Agellius replied, “If it is the right one; but the one I mean was slain long since.”

The man, without any change of manner, went on to say that there was an acquaintance of his not far up the rock, who could perhaps satisfy him on the point. He said, “Follow those wild olives, though the path seems broken, and you will come to him at the nineteenth.”

Agellius set out, and never was path so untrue to its own threats. It seemed ending in abrupt cliffs every turn, but never fulfilled the anticipation; that is, while he kept to the olive-trees. After ascending what was rather a flight of marble steps, washed and polished by the winter torrents, than a series of crags, he fulfilled the number of trees, and looked round at the man sitting under it. O the joy and surprise! it was his old servant Aspar.

“You are safe, then, Aspar,” he said, “and I find you here. O what a tender Providence!”

“I have taken my stand here, master,” returned [pg 332]Aspar, “day after day, since I got here, in hopes of seeing you. I could not get back to you from Jucundus’s that dreadful morning, and so I made my way here. Your uncle sent for you in my presence, but at the time I did not know what it meant. I was able to escape.”

“And now for Cæcilius,” said Agellius.

Behind the olive-tree a torrent’s bed descended; the descent being so easy, and yet so natural, that art had evidently interfered with nature, yet concealed its interference. After tracing it some yards, they came to a chasm on the opposite side; and, passing through it, Agellius soon found himself, to his surprise, on a bleak open hill, to which the huge mountain formed merely a sort of façade. Its surface was half rock, half moor, and it was surrounded by precipices. It was such a place as some hermit of the middle ages might have chosen for his solitude. The two walked briskly across it, and at length came to a low, broad yawning opening, branching out into several passages which, if pursued, would have been found to end in nothing. Aspar, however, made straight for what appeared a dead wall of rock, in which, on his making a signal, a door, skilfully hidden, was opened from within, and was shut behind them by the porter. They now stood in a gallery running into the mountain. It was very long, and a stream of cold air came along it. Aspar told him that at the extremity of it they should find Cæcilius.

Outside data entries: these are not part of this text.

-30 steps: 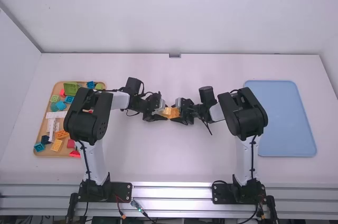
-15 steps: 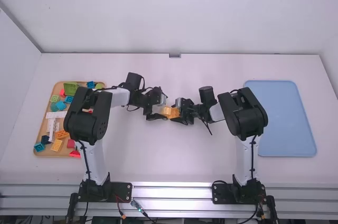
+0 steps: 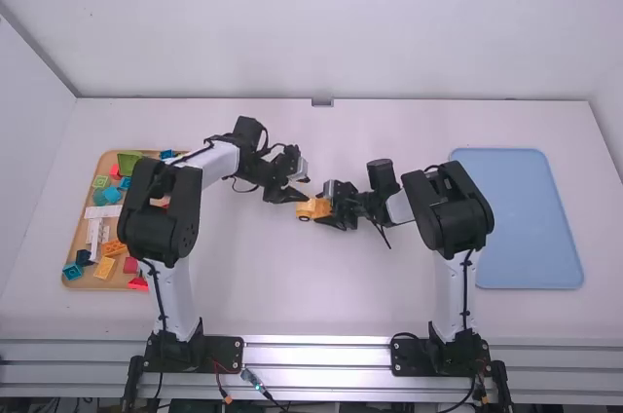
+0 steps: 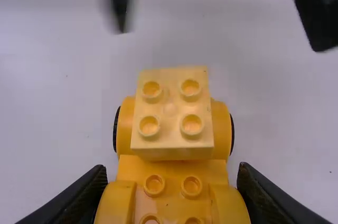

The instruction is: Assemble lego blocks to make yellow taxi

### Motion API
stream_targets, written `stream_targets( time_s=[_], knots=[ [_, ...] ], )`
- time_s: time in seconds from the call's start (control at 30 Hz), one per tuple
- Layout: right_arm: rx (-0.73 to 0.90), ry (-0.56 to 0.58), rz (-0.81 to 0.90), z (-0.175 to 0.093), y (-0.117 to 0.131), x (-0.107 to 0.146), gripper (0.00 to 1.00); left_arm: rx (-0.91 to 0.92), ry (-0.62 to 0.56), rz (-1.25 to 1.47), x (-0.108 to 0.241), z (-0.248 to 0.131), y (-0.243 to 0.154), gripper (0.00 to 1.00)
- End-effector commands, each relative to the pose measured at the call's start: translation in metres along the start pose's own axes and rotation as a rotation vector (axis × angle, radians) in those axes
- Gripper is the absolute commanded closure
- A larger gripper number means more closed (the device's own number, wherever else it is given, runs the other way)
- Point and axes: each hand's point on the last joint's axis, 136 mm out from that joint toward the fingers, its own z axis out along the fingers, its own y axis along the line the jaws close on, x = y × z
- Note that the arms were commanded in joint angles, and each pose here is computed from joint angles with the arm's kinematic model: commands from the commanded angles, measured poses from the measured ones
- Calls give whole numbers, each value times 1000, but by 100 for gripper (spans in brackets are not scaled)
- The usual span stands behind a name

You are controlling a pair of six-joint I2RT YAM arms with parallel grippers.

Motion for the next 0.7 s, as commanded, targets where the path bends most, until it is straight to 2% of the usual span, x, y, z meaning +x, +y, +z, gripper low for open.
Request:
stream_targets(
  time_s=[0.0,0.23,0.4,0.5,0.67],
  knots=[
    [10,14,14,-1,-2,6,44,2,-22,20,-10,-6,-1,98],
    [8,14,14,0,-2,5,43,20,80,-15,23,9,-20,98],
    [7,11,15,0,-2,5,43,-39,59,-37,41,21,-20,98],
    [7,11,33,0,-2,5,43,-137,39,-103,53,25,-10,98],
    [6,12,34,0,-1,5,44,-167,14,-75,58,29,-13,98]
  ],
)
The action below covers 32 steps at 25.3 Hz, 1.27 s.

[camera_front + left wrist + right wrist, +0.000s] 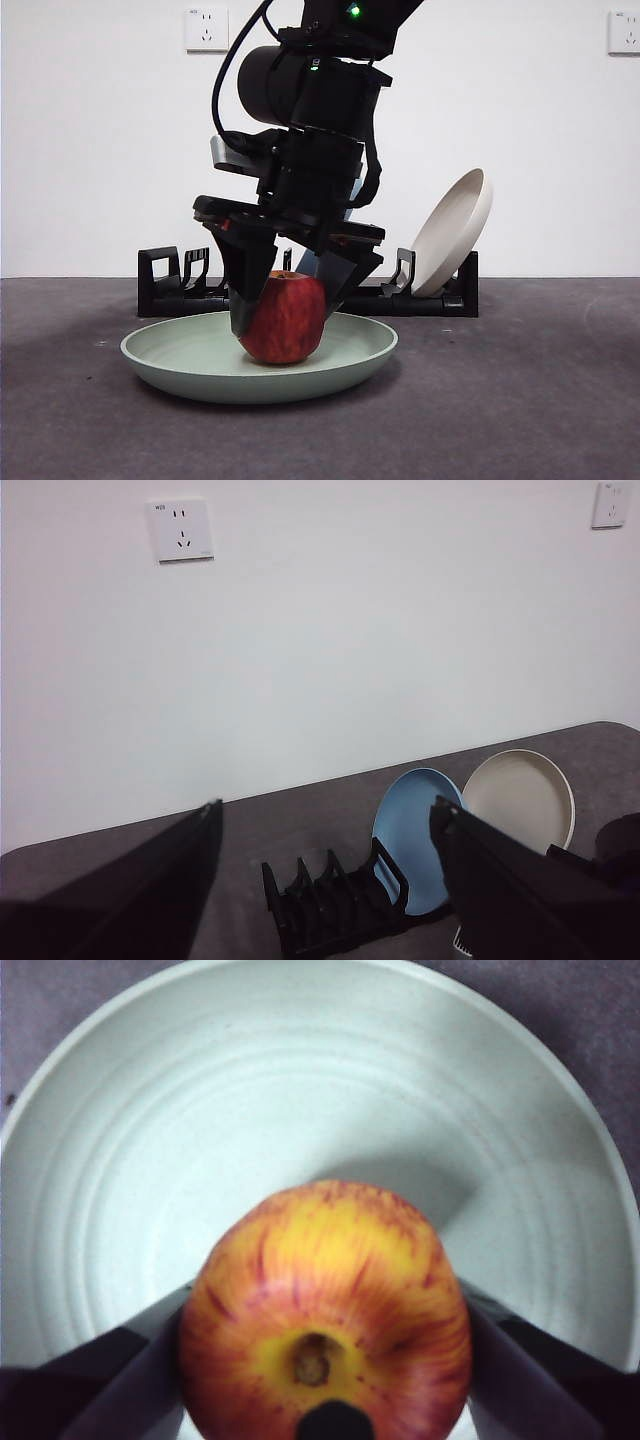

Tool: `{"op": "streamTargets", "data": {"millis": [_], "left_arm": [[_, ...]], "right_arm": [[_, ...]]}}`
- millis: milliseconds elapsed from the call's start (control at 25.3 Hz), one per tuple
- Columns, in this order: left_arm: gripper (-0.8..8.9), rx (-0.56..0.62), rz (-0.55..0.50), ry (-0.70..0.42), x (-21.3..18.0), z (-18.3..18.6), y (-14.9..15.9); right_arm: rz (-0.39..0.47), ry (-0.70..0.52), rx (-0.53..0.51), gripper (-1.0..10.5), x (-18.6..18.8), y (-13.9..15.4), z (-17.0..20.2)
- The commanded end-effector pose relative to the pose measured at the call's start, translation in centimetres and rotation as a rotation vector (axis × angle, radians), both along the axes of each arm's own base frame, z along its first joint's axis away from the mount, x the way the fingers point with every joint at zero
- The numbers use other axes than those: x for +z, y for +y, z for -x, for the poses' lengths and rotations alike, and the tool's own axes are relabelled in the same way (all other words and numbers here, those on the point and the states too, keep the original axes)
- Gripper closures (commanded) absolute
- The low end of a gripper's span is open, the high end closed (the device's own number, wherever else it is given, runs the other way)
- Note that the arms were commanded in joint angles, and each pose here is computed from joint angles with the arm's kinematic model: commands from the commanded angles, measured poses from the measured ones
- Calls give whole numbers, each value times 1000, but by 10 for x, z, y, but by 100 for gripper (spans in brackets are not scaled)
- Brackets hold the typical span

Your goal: Take the green plate from the plate rack,put the plate on the table,take the apple from the table,put the apple in the plate

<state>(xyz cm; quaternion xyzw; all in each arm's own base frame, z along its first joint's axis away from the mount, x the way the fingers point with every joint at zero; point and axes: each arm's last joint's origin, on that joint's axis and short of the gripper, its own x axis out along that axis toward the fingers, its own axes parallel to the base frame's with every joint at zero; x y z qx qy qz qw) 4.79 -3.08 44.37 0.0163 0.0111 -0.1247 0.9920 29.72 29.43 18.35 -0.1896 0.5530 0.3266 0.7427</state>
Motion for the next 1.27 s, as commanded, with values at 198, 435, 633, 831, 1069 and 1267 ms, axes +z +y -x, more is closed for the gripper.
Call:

Agellius was indeed in the vestibule of a remark[pg 333]able specimen of those caves which had been used for religious purposes, first by the aborigines of the country, then by the Phœnician colonists, and in the centuries which had just passed, for the concealment of the Christians. The passage along which they were proceeding might itself be fitly called a cave, but still it was only one of several natural subterraneans, of different shapes, and opening into each other. Some of them lay along the face of a ravine, from which they received light and air; and here in one place there were indications of a fortified front. They were perfectly dry, though the water had at some remote period filtered through the roof, and had formed pendants and pillars of semi-transparent stalactite, of great beauty. It was another and singular advantage that a particular spot in one of the caverns, which bordered on the ravine, was the focus of an immense ear or whispering-gallery, such, that whatever took place in the public road in which the ravine terminated, could be distinctly heard there, and thus they were always kept on guard against the attack of an enemy, if expected. Had either Agellius or Aspar been curious about such a matter, the latter might have pointed out the place where a Punic altar once had been discovered, with a sort of tumulus of bones of mice near at hand, that animal coming into the list of victims in the Phœnician worship.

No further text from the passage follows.